Петрович достал из внутреннего кармана свёрнутый зелёный рулон.

— Сунул в руки, сказал «ос!» и уехал. Он думает, что Петровича можно вот так купить! Да я эти зелёные, — у Петровича задрожал голос и затряслись руки, — Я эти зелёные… — и он кинул рулон в костёр.

Нинка встрепенулась:

— Ты тё? Сдулел? Это з миллионы! – и полезла руками в костёр.

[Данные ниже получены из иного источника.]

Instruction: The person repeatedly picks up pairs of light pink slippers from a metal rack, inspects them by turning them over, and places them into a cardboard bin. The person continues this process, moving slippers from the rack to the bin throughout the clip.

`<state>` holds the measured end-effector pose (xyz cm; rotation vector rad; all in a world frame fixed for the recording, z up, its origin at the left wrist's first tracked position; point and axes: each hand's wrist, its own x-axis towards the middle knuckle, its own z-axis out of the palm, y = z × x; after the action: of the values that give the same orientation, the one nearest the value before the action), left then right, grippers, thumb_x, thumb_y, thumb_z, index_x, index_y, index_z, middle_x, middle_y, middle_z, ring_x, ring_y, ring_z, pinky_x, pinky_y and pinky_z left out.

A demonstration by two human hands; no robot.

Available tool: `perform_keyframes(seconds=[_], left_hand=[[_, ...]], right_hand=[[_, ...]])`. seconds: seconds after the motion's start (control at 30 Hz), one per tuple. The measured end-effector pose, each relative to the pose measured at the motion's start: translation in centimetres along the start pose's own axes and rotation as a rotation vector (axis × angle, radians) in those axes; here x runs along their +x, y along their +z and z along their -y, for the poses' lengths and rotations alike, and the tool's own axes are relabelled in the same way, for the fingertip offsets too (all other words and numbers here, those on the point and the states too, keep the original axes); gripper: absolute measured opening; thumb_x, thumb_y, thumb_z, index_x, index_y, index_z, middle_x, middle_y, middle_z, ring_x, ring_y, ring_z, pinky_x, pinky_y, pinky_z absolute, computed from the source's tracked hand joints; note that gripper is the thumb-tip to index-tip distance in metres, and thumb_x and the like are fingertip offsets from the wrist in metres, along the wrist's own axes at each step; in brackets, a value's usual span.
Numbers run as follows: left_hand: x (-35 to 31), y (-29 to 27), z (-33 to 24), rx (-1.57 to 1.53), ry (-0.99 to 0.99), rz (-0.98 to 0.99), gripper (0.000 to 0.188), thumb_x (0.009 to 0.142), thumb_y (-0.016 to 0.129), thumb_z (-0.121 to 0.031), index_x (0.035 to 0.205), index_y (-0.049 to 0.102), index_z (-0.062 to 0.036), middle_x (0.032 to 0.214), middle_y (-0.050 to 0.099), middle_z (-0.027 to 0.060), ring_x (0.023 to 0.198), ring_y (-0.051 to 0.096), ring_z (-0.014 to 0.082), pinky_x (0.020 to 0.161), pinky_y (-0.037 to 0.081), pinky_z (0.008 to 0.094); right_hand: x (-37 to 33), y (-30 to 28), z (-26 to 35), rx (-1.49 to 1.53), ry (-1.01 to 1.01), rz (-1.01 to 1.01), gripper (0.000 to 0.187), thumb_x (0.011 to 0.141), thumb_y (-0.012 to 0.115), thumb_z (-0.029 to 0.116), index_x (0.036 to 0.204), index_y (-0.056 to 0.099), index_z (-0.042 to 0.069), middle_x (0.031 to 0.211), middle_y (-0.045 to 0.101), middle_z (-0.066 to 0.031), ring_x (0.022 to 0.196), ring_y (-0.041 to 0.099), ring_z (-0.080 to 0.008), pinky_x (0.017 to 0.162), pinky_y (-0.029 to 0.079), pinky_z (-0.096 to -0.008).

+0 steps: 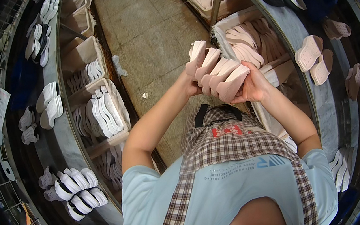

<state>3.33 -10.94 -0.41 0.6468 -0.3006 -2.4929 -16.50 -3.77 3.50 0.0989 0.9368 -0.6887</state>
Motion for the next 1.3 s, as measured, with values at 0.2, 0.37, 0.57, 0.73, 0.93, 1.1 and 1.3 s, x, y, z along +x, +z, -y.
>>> perform_keyframes(seconds=[0.2, 0.37, 0.57, 0.73, 0.93, 1.1, 1.3], left_hand=[[0.2, 0.1, 0.1, 0.038, 0.015, -0.039, 0.036, 0.094, 0.049, -0.04, 0.112, 0.057, -0.0108, 0.108, 0.062, 0.0063, 0.095, 0.062, 0.019, 0.08, 0.053, 0.036], [0.9, 0.1, -0.1, -0.002, 0.012, 0.012, 0.035, 0.094, 0.048, -0.037, 0.114, 0.057, -0.0097, 0.112, 0.06, 0.0078, 0.101, 0.06, 0.0222, 0.086, 0.05, 0.0387], [1.2, 0.6, -0.9, -1.731, -0.863, 0.065, 0.044, 0.093, 0.044, -0.033, 0.128, 0.048, -0.0064, 0.127, 0.053, 0.0126, 0.118, 0.05, 0.0302, 0.101, 0.041, 0.0438], [1.5, 3.5, 1.3, -0.028, 0.053, 0.08, 0.051, 0.098, 0.038, -0.037, 0.134, 0.038, -0.0015, 0.131, 0.049, 0.0137, 0.115, 0.053, 0.027, 0.096, 0.046, 0.042], [5.2, 8.3, 3.3, 0.144, 0.105, 0.233, 0.049, 0.099, 0.038, -0.03, 0.14, 0.028, -0.0044, 0.137, 0.043, 0.0145, 0.118, 0.05, 0.0255, 0.096, 0.046, 0.0389], [10.3, 11.8, 7.9, 0.174, -0.097, 0.305, 0.047, 0.098, 0.04, -0.028, 0.138, 0.031, -0.0034, 0.134, 0.044, 0.0158, 0.117, 0.05, 0.0275, 0.095, 0.047, 0.0404], [14.0, 13.8, 10.7, 0.285, -0.128, 0.339, 0.045, 0.096, 0.042, -0.024, 0.134, 0.034, -0.0022, 0.132, 0.045, 0.0172, 0.115, 0.051, 0.03, 0.094, 0.047, 0.0421]], right_hand=[[0.2, 0.1, 0.2, 0.002, 0.01, -0.017, 0.069, 0.09, 0.029, 0.059, 0.142, 0.03, 0.013, 0.145, 0.028, -0.0178, 0.131, 0.03, -0.0385, 0.101, 0.024, -0.0642], [0.0, -0.1, 0.4, 0.025, -0.001, -0.023, 0.068, 0.091, 0.03, 0.058, 0.142, 0.031, 0.013, 0.145, 0.028, -0.018, 0.131, 0.029, -0.0387, 0.101, 0.023, -0.0646], [-0.3, -0.9, 0.5, 0.028, -0.125, -0.026, 0.065, 0.087, 0.04, 0.051, 0.139, 0.036, 0.013, 0.142, 0.032, -0.0175, 0.13, 0.03, -0.0379, 0.102, 0.019, -0.0662], [-1.5, -2.7, 0.1, -0.017, -0.56, 0.016, 0.061, 0.083, 0.051, 0.04, 0.132, 0.043, 0.005, 0.13, 0.049, -0.0171, 0.124, 0.043, -0.0308, 0.106, 0.027, -0.0526], [-5.8, -8.6, 0.2, 0.323, -0.798, 0.188, 0.06, 0.077, 0.05, 0.032, 0.125, 0.05, -0.004, 0.117, 0.059, -0.0214, 0.104, 0.06, -0.0319, 0.094, 0.046, -0.0416], [-11.3, -13.8, -1.2, 0.45, -1.109, 0.31, 0.069, 0.071, 0.045, 0.036, 0.127, 0.049, -0.004, 0.118, 0.058, -0.0234, 0.096, 0.064, -0.0337, 0.079, 0.057, -0.0404], [-18.7, -23.2, -2.2, 0.527, -1.538, 0.06, 0.065, 0.082, 0.042, 0.047, 0.131, 0.046, 0.003, 0.126, 0.054, -0.0187, 0.107, 0.058, -0.033, 0.092, 0.049, -0.0444]])
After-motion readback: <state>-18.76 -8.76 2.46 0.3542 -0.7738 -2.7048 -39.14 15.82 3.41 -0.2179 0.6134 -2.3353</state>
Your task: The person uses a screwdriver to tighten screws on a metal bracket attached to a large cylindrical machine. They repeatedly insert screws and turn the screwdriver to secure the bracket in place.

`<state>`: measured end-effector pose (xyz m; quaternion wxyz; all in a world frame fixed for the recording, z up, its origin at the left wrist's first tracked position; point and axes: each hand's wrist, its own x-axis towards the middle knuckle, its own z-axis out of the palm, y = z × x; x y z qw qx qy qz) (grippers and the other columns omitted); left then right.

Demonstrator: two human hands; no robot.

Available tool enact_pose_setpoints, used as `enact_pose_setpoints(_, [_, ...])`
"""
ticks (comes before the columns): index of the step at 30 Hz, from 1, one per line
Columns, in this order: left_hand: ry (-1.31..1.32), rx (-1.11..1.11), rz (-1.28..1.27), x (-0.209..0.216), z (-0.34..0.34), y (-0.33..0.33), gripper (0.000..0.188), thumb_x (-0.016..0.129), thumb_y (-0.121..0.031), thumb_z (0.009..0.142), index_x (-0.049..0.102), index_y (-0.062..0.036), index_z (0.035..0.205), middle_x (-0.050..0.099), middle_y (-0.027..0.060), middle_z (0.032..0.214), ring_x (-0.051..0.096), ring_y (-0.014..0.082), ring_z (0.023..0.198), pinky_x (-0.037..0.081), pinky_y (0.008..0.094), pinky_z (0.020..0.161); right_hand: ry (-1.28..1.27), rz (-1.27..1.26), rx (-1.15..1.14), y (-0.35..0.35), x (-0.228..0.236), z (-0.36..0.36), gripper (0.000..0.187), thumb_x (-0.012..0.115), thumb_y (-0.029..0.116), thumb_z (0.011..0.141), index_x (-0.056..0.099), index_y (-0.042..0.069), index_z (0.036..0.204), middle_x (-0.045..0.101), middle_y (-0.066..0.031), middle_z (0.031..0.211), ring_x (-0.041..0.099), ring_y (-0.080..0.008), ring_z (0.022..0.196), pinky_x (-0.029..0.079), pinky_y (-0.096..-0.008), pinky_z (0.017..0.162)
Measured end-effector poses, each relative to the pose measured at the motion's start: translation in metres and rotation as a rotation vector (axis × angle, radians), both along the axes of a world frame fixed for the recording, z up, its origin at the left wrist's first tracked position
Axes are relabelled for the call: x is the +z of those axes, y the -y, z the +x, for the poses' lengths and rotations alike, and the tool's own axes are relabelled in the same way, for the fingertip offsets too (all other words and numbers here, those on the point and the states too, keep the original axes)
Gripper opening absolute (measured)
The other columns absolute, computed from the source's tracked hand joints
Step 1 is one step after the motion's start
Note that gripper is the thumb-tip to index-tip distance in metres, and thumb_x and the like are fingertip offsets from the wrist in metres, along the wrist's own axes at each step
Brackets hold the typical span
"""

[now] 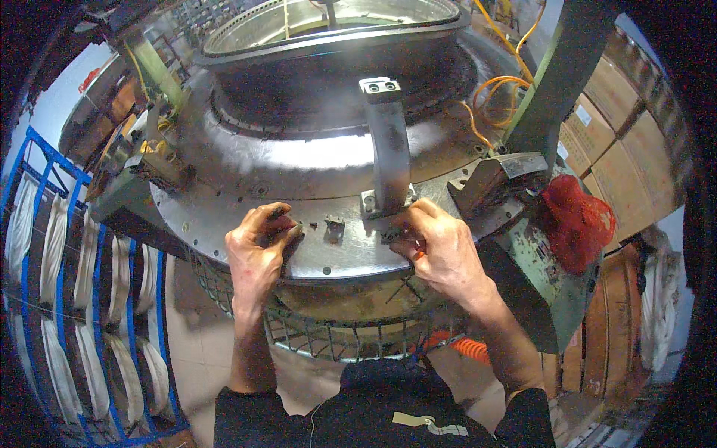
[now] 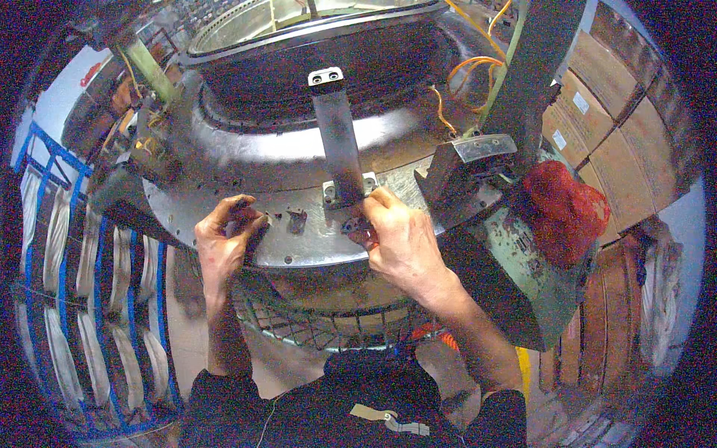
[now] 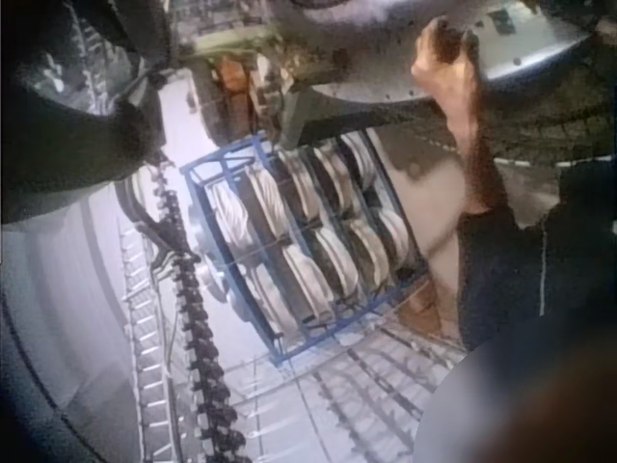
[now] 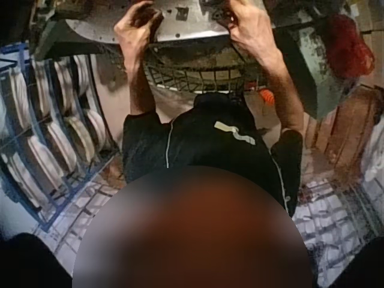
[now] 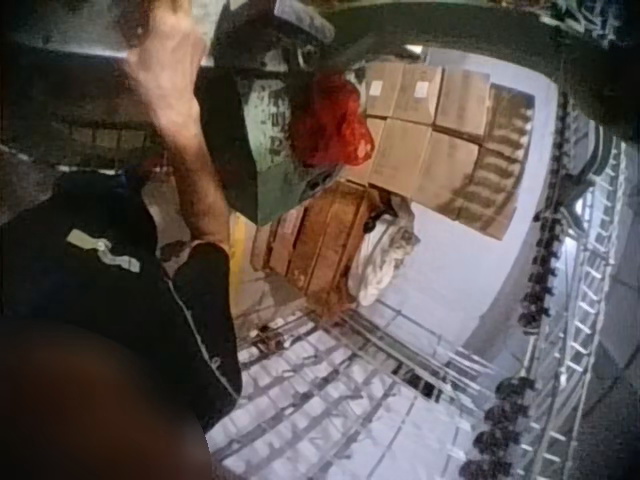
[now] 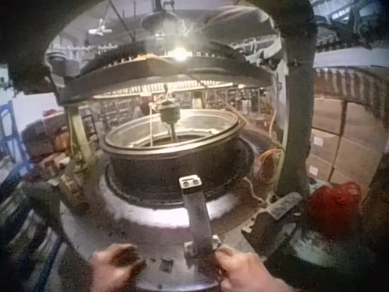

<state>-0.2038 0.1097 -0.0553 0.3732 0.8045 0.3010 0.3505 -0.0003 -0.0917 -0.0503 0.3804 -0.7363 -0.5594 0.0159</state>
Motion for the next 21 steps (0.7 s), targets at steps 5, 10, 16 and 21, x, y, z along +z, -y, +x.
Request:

— Не трожь! – заверещал Петрович неистовым голосом.

— От дулень! От дулень!  — причитала Нинка, и утирала нос.

Посидели в тишине. Потом Нинка как бы опомнилась:

— Саска! Тё ты не ес?

— Отстань, баба, от него, — взъерепенился Петрович, — он сёдни ничё не заработал. Я видел, как он дурака валял, за картонкой гонялся! И теперь, ишь, обнял её, лежит, в небе чего-то рассматривает…Поэт…Картонку-то надо бы сжечь, а то костёр потухнет…

Петрович потянулся к Сашке и потащил картонку на себя. Сашкина рука неестественно отпала в сторону. Петрович отпрянул:

— Никак помер?…

Нинка встрепенулась, упала на карачки и подползла к Сашке:

— Саска…Саска-аааа, — завыла она, — Помёл Саска-ааа…

Хриплый докурил окурок, поплевал на пальцы.

— Говорят, кто помрёт с открытыми глазами – тот с собой ещё кого-то уведёт… — глядя на смотрящего в небо Сашку, сказал Петрович, и отвернулся.

— Саска-ааа… – выла Нинка.

— А вот ежли кто с открытым ртом помрёт, значит, душа его вампиром будет, — продолжал рассуждать Петрович, и поднял глаза в небо…

Хриплый поднялся с места, подошёл к Сашке, наклонился. Теперь он был перед Сашкой вместо неба. Хриплый вздохнул глубоко:

— Да, не-е…дышит он…вон и моргнул дажа…

Одной рукой Сашка прижимал к себе картонку…, и виделись ему корабли, самолёты и улетающая от ветра картонка.